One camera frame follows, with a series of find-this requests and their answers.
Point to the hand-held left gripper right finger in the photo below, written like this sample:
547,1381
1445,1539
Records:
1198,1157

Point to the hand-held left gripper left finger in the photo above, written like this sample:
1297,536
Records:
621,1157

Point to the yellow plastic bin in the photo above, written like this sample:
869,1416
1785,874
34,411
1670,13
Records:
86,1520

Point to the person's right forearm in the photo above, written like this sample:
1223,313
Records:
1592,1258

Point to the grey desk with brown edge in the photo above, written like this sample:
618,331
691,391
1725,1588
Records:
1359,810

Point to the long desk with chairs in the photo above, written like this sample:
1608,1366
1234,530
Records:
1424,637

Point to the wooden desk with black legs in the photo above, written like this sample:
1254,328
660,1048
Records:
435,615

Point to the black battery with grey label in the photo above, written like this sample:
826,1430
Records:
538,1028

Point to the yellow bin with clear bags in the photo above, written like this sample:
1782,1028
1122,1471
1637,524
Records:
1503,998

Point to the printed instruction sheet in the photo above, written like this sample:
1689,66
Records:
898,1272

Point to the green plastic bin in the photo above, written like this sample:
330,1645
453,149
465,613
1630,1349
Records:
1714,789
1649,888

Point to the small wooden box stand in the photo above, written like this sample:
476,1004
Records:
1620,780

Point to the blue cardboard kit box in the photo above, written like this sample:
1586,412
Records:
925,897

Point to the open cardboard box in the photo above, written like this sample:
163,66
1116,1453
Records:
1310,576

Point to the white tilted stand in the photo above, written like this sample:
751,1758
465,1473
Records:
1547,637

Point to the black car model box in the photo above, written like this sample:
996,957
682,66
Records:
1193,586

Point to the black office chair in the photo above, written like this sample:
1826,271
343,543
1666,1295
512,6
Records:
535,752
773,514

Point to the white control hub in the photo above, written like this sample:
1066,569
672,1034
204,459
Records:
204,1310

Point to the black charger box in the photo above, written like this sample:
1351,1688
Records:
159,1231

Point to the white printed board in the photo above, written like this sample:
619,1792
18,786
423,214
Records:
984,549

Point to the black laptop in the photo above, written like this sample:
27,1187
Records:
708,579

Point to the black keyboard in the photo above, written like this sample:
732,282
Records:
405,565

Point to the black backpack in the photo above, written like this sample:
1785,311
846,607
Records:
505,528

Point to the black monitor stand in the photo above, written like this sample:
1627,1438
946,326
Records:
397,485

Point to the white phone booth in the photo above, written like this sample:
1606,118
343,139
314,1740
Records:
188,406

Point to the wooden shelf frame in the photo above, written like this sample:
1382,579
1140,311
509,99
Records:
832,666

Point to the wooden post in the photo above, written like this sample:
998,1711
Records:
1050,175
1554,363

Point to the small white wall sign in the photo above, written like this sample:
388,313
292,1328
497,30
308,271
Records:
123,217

__PROBLEM REQUIREMENTS__
All of the entries need to be reproduced exactly; please write them out.

__ANSWER BOX__
One camera frame follows, with a series of find-this requests and their answers.
Point to the hand-held left gripper right finger in the photo below, written like this sample:
547,1381
1445,1539
Records:
1198,1157

Point to the hand-held left gripper left finger in the photo above, written like this sample:
1297,536
Records:
621,1157

Point to the yellow plastic bin in the photo above, written like this sample:
869,1416
1785,874
34,411
1670,13
Records:
86,1520

Point to the person's right forearm in the photo above, written like this sample:
1223,313
Records:
1592,1258

Point to the grey desk with brown edge in the photo above, written like this sample:
618,331
691,391
1725,1588
Records:
1359,810

Point to the long desk with chairs in the photo above, written like this sample:
1608,1366
1234,530
Records:
1424,637

Point to the wooden desk with black legs in the photo above, written like this sample:
1254,328
660,1048
Records:
435,615

Point to the black battery with grey label in the photo above, written like this sample:
826,1430
Records:
538,1028

Point to the yellow bin with clear bags in the photo above, written like this sample:
1782,1028
1122,1471
1637,524
Records:
1503,998

Point to the printed instruction sheet in the photo above, written like this sample:
1689,66
Records:
898,1272

Point to the green plastic bin in the photo above, written like this sample:
330,1645
453,149
465,613
1630,1349
Records:
1714,789
1649,888

Point to the small wooden box stand in the photo above, written like this sample:
476,1004
Records:
1620,780

Point to the blue cardboard kit box in the photo above, written like this sample:
1586,412
Records:
925,897

Point to the open cardboard box in the photo above, written like this sample:
163,66
1116,1453
Records:
1310,576

Point to the white tilted stand in the photo above, written like this sample:
751,1758
465,1473
Records:
1547,637

Point to the black car model box in the photo above, written like this sample:
996,957
682,66
Records:
1193,586

Point to the black office chair in the photo above, written like this sample:
1826,271
343,543
1666,1295
512,6
Records:
535,752
773,514

Point to the white control hub in the photo above, written like this sample:
1066,569
672,1034
204,459
Records:
204,1310

Point to the black charger box in the photo above, written like this sample:
1351,1688
Records:
159,1231

Point to the white printed board in the photo above, written like this sample:
619,1792
18,786
423,214
Records:
984,549

Point to the black laptop in the photo above, written like this sample:
27,1187
Records:
708,579

Point to the black keyboard in the photo above, written like this sample:
732,282
Records:
405,565

Point to the black backpack in the photo above, written like this sample:
1785,311
846,607
Records:
505,528

Point to the black monitor stand in the photo above, written like this sample:
1627,1438
946,326
Records:
397,485

Point to the white phone booth in the photo above, written like this sample:
1606,118
343,139
314,1740
Records:
188,406

Point to the wooden shelf frame in the photo above, written like this sample:
1382,579
1140,311
509,99
Records:
832,666

Point to the wooden post in the photo above, written like this sample:
998,1711
Records:
1050,175
1554,363

Point to the small white wall sign in the photo above, written like this sample:
388,313
292,1328
497,30
308,271
Records:
123,217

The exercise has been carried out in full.